Les mythes s’écroulent!
Un sujet léger et futile, si vous le permettez.
Depuis quelques mois, je me prépare à vivre « la plus grande aventure de la vie d’une femme » (dixit ma mère) j’ai nommé la maternité. Je termine en effet l’infâme premier trimestre et me lance les yeux fermés dans cette aventure, puisque c’est mon premier et parce que je suis la première, malgré mes 32 ans, dans mon groupe d’amies ou dans ma famille proche. Fini le temps où une nombreuse parenté pouvait nous inonder de conseils judicieux : je fais la plupart des découvertes seule dans mon salon, entre les livres de grossesse (dans lesquels on ne voit que des photos de femmes qui se tiennent le ventre d’un air serein, vêtues d’un collier de perle, d’un petit twin set assorti et d’un bandeau dans les cheveux) et les réflexions suscitées par Badinter sur la maternité. (Je dois cependant remercier chaleureusement mon amie Pri, une maman qui rocke et qui répond patiemment à mes milles questions niaiseuses).

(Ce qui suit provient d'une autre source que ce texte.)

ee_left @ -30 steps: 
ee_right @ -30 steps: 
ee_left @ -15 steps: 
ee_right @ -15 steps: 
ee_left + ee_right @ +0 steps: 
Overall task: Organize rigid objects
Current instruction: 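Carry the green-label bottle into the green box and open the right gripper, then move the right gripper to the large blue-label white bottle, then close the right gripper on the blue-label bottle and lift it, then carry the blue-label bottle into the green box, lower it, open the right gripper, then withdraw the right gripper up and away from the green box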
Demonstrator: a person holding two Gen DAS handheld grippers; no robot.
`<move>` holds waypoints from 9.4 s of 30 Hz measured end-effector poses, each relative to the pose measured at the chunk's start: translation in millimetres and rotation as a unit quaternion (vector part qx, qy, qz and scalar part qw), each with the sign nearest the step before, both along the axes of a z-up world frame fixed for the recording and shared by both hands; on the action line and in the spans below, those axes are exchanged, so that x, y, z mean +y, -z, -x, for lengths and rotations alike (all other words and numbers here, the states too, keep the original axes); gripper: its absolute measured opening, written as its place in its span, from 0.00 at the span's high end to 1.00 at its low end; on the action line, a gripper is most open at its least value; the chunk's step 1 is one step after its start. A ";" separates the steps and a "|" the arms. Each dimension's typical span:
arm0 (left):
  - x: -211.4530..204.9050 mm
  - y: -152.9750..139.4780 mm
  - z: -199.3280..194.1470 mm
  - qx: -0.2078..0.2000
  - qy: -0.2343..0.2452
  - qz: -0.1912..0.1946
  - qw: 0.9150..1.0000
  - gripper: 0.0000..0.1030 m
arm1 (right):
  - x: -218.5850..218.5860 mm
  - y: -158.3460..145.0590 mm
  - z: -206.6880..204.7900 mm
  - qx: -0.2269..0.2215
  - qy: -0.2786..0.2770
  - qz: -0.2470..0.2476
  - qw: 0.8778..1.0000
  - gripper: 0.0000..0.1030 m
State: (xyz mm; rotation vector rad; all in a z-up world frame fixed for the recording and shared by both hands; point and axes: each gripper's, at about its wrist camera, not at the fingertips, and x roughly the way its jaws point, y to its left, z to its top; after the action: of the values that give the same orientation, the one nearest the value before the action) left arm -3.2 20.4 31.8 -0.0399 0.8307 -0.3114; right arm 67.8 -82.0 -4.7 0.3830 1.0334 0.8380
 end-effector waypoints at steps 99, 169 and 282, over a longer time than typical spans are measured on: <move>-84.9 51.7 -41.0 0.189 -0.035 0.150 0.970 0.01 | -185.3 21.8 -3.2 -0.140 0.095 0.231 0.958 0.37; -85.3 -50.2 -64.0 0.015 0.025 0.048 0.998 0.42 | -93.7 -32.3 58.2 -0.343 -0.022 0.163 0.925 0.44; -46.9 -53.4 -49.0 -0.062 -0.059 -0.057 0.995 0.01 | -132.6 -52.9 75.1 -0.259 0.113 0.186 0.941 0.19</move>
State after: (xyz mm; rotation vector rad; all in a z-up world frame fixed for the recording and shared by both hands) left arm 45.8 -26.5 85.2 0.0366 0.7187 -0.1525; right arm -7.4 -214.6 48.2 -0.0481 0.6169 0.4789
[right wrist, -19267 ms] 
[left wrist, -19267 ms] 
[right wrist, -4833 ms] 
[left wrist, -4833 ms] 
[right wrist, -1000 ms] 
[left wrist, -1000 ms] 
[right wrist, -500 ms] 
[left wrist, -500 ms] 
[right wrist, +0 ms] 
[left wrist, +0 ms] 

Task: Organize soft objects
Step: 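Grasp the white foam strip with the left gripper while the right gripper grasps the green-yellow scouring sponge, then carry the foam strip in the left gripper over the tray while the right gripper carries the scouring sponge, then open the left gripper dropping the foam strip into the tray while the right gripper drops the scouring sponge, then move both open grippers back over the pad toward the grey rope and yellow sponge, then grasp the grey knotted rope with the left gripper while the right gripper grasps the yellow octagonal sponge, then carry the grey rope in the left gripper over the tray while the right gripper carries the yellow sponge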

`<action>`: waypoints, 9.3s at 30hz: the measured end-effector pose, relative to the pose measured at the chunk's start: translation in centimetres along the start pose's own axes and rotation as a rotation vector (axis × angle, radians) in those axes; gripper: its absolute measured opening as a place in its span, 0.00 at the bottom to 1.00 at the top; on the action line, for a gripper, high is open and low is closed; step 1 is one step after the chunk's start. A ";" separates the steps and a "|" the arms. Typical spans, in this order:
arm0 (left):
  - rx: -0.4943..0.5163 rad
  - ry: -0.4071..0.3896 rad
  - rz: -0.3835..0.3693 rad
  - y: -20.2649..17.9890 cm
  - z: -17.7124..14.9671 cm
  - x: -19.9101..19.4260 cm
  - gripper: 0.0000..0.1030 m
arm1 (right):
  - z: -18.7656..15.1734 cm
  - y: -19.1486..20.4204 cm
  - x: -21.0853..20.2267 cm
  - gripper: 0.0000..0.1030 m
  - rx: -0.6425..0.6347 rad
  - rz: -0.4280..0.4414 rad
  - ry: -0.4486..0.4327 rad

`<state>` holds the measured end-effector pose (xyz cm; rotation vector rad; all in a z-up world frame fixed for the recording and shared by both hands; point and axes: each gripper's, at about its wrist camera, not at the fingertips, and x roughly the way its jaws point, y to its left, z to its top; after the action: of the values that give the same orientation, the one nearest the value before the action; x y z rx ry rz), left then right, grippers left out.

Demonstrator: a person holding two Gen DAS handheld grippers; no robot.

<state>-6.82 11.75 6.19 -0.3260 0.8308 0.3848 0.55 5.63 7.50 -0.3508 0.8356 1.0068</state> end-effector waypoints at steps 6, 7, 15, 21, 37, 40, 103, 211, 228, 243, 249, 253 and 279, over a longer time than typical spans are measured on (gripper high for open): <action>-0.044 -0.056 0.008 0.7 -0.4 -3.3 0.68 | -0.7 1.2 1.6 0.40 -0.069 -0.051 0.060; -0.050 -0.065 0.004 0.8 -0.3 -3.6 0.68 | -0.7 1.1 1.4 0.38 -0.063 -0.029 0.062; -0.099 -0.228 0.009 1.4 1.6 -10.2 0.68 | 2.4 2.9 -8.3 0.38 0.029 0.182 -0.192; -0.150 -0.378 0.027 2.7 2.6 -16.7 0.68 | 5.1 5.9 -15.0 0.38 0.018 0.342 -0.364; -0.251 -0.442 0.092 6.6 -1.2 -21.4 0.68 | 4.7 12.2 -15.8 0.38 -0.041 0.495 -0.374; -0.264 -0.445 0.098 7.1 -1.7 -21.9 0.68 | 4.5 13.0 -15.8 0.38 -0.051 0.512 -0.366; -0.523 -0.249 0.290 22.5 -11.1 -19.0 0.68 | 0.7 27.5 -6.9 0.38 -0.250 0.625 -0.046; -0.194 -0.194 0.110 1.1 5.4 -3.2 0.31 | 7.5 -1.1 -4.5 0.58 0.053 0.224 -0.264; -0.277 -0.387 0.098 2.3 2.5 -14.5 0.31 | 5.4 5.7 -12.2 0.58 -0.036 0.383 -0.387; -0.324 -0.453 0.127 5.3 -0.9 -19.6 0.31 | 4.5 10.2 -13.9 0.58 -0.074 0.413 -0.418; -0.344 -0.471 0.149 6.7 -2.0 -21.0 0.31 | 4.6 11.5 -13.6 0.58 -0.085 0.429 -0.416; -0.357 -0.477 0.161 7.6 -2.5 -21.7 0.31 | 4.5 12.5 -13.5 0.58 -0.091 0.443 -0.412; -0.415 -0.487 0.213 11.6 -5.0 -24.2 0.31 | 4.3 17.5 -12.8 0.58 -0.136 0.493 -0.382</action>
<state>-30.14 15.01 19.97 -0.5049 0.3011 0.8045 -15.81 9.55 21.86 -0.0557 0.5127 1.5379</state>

Or à force de me renseigner et de poser des questions, je suis en train de perdre toutes mes illusions.
Il faut dire qu’avant, les questions entourant la maternité m’intéressait autant que les questions de retraite intéressent Marianne : je ne me sentais pas interpellée. Maintenant que j’ai les deux pieds dedans, chaque jour un mythe s’écroule, et je me permets de vous partager le dernier en date :
Mythe entourant la maternité no 310 : l’échographie est un moment émouvant et merveilleux.
J’ai pris rendez-vous pour mon échographie de 19 semaines, celle qui permettra, on se croise les doigts, de savoir ce qui se cache là-dedans. J’apprends-ti pas que je dois, pour me préparer, boire UN LITRE d’eau et ne pas aller au toilettes UNE HEURE AVANT la dite écho!
Pour vous aider à comprendre mon désarroi sachez qu’en tant normal, je me qualifierais non pas de pisse-minute, mais plutôt de pisse-seconde. Or, depuis que je suis enceinte, on dirait que mon utérus grossissant s’est installé directement dans ma vessie, rendant la perspective d’une heure sans faire pipi (avec, je le répète, UN LITRE d’eau dans le corps) digne d’une torture de Guantanamo. Et c’est ainsi, en me tordant de douleur, que je suis censée vivre « ce moment magique et merveilleux »? J’imagine la scène : mon amoureux qui me tient la main, les yeux embués par l’émotion; la technicienne qui nous explique patiemment, en souriant, que ceci est le pied, ceci est la main… et moi? Moi qui pleure, ou qui sourit, ou qui est transportée de bonheur? Pantoute! Ma seule pensée sera pour la libération que je connaîtrai quand cette épreuve sera enfin terminée!
Pourquoi gâcher cette expérience en forçant la future mère à être aussi inconfortable? La technologie est donc si barbare? Celles qui sont passées par là me diront sûrement que c’est de la petite bière comparé à l’accouchement (une autre étape que j’aborde avec beaucoup de naïveté, question de préserver ma santé mentale) mais je serais curieuse de savoir pourquoi la science permet d’envoyer Guy Laliberté dans l’espace mais pas de rendre cette expérience agréable pour les futures mamans.